Dr. Guerin notes that some of the greatest strides in breast cancer diagnostics are being made in genetics, such as the fields of cell-free DNA or circulating tumor DNA. “After a patient completes their treatment, we can continue to draw blood every six months to check for any sort of tumor DNA and catch it before it develops into anything … and potentially save the lives of patients who were destined for a recurrence,” she says.

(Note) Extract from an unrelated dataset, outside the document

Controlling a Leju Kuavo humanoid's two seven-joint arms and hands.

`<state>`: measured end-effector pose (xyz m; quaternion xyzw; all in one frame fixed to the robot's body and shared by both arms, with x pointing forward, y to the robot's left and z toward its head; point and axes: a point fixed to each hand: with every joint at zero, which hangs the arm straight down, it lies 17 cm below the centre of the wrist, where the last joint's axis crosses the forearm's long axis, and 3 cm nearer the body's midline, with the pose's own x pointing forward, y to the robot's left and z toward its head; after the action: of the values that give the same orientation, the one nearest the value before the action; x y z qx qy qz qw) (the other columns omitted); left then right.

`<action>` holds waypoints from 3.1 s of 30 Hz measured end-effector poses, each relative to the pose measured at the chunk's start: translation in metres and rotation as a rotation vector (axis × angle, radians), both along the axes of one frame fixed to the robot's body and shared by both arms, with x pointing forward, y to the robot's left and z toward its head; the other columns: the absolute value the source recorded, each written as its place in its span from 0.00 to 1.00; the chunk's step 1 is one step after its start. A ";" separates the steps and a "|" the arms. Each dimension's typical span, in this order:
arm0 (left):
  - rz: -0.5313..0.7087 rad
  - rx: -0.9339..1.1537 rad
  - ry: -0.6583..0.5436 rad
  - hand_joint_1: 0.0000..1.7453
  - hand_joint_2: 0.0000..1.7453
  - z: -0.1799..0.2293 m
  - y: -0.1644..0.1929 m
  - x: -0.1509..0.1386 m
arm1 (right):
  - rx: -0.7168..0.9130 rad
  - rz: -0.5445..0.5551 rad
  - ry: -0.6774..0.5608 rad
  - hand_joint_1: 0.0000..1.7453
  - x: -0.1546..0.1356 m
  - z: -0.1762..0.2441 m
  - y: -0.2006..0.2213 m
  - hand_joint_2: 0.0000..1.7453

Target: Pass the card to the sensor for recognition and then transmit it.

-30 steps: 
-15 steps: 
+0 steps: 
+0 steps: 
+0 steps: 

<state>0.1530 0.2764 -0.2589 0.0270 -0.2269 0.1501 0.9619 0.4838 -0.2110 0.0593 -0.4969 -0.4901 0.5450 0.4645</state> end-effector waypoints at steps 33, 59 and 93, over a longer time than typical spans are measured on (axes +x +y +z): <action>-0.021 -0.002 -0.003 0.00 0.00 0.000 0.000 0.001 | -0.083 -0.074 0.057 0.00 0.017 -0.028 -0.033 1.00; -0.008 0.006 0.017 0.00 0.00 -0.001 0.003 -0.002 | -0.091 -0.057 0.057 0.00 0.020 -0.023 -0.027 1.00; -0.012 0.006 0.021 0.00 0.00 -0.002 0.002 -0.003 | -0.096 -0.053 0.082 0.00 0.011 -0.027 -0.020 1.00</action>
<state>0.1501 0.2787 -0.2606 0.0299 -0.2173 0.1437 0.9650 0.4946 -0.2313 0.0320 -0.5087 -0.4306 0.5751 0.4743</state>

According to Dr. Obeid, these new advances in testing for and analyzing circulating tumor DNA (or liquid biopsies) in the bloodstream may also provide information helpful in detecting cancer recurrence or resistance early on and possibly even help with screening for cancer in the future.

When it comes to the role genetics plays in breast cancer, New Jersey hospitals are also actively participating in clinical trials to learn more about breast cancer recurrence as well as determining which patients are at the highest risk of developing cancer in the first place. “We know that some women do harbor an inherited mutation that predisposes them and other family members to breast cancer, so we recognize the importance of providing genetic testing to those patients,” Dr. Wong says.

Breast imaging technology has also evolved and improved over the years, with the latest addition being the 3D mammogram for screening, which, according to Dr. Obeid, leads to fewer call backs and better detection.

Another ongoing area of study is what role AI may someday play in the diagnosis or treatment of breast cancer. “Mammograms are helpful for screening, but they aren’t 100% foolproof, and we’re trying to figure out if AI may be useful in helping a radiologist make a diagnosis in a patient with early-stage cancer or whose breast density makes a tumor difficult to detect,” Dr. Wong adds.

On the treatment side, Dr. Obeid notes that immunotherapy continues to be utilized for certain breast cancer patients, which helps the body’s own immune system recognize and attack cancer cells. “It’s particularly useful in treating triple-negative breast cancer, which is breast cancer that lacks hormone receptors and HER2 receptor,” he explains. Additionally, advances in cancer genomics and molecular profiling of cancer have also led to more personalized treatment approaches.